Among the entries that follow, some lines contain the word "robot". Show all of them.

▸ Data extract
-*-

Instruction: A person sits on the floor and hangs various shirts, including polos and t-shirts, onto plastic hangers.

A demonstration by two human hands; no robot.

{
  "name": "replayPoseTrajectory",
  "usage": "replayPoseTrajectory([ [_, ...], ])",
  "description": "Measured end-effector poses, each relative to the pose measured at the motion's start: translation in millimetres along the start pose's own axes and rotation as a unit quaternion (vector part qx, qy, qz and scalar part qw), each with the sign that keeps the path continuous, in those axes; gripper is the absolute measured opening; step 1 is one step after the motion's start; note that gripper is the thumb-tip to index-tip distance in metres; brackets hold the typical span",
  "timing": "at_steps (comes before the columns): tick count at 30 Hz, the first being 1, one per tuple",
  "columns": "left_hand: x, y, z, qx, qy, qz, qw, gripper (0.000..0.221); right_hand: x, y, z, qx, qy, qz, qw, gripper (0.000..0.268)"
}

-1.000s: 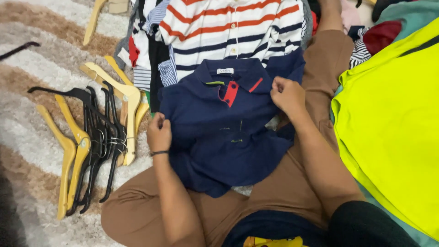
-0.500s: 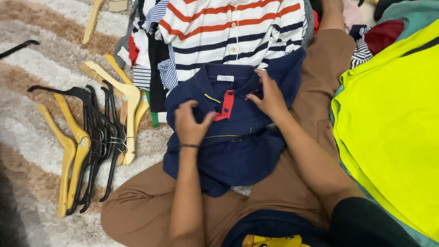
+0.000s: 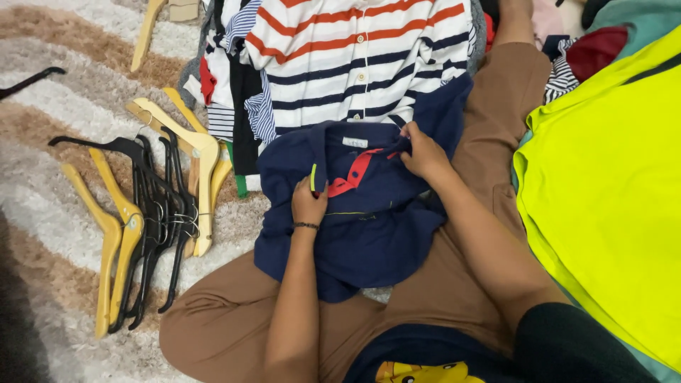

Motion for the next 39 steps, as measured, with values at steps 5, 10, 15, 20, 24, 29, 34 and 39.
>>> replayPoseTrajectory([
  [5, -17, 14, -13, -0.055, -0.018, 0.055, 0.997, 0.032, 83, 54, -31, -0.121, 0.148, -0.045, 0.981, 0.055],
  [10, -24, 23, -18, -0.108, -0.013, 0.049, 0.993, 0.032, 121, 32, -38, -0.118, 0.326, -0.043, 0.937, 0.075],
  [15, 7, 0, -8, 0.023, 0.065, 0.018, 0.997, 0.049, 97, -29, -21, 0.073, 0.250, -0.151, 0.954, 0.099],
  [20, 40, -23, -9, 0.084, 0.015, 0.047, 0.995, 0.038, 93, -30, -22, 0.052, 0.270, -0.133, 0.952, 0.094],
  [24, 31, -8, -20, 0.209, -0.029, 0.046, 0.976, 0.036, 104, -23, -25, 0.005, 0.273, -0.042, 0.961, 0.084],
  [29, 32, 43, -17, 0.192, -0.025, 0.022, 0.981, 0.018, 168, -27, -47, -0.043, 0.358, 0.024, 0.932, 0.078],
  [34, 59, 70, -4, 0.162, -0.013, 0.038, 0.986, 0.012, 203, -59, -52, -0.059, 0.436, 0.024, 0.898, 0.071],
  [39, 86, 120, 22, 0.054, 0.027, 0.114, 0.992, 0.009, 237, -64, -56, -0.182, 0.469, -0.033, 0.864, 0.047],
])
Point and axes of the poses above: each hand's wrist, its own z-axis towards the middle knuckle, its own y-axis out of the back of the hand, x = y × z, the point moved 9 cm from there along z, towards the middle knuckle, and after that the axes turned 9 degrees about y, right-handed, at the moved point
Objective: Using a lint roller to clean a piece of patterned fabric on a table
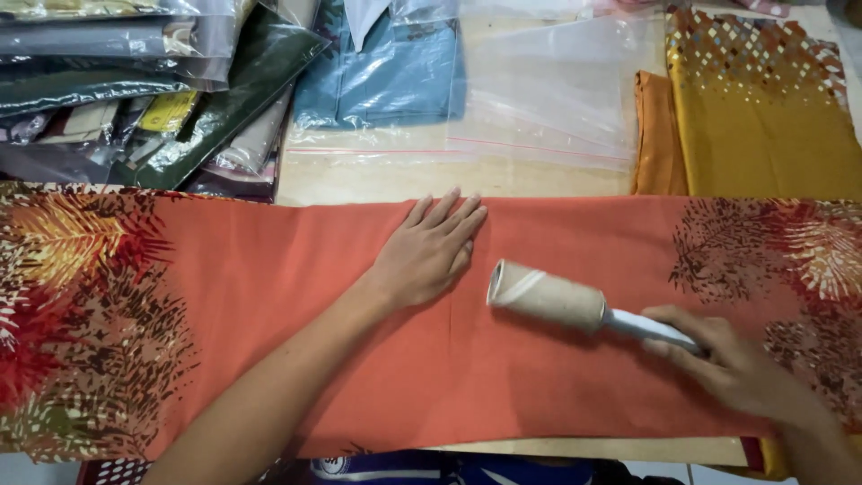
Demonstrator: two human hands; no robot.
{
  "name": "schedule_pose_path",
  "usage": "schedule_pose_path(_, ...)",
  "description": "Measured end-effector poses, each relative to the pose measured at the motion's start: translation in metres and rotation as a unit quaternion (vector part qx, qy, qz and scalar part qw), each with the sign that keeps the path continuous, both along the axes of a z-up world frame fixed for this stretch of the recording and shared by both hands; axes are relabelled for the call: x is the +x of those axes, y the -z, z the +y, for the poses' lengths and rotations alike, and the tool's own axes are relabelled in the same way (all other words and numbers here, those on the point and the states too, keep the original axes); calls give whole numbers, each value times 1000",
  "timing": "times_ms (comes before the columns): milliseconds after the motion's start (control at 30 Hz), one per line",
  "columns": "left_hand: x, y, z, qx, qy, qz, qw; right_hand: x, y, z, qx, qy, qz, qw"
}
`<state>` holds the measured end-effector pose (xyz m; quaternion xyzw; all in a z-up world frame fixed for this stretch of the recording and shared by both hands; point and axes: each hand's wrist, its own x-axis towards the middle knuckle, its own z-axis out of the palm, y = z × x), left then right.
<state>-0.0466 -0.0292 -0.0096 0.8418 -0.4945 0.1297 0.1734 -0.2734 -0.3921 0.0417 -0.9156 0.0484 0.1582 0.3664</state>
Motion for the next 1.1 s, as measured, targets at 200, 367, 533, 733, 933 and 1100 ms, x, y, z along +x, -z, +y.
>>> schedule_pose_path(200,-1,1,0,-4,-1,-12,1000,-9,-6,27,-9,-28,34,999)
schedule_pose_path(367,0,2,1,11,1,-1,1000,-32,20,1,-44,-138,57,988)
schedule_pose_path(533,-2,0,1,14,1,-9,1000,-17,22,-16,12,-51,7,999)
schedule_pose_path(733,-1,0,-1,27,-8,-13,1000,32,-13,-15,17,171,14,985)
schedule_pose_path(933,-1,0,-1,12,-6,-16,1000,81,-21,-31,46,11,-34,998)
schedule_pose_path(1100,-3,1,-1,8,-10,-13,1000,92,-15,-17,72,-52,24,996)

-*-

▸ Solution to the problem
A demonstration by two human hands; no robot.
Demonstrator: two human hands; no robot.

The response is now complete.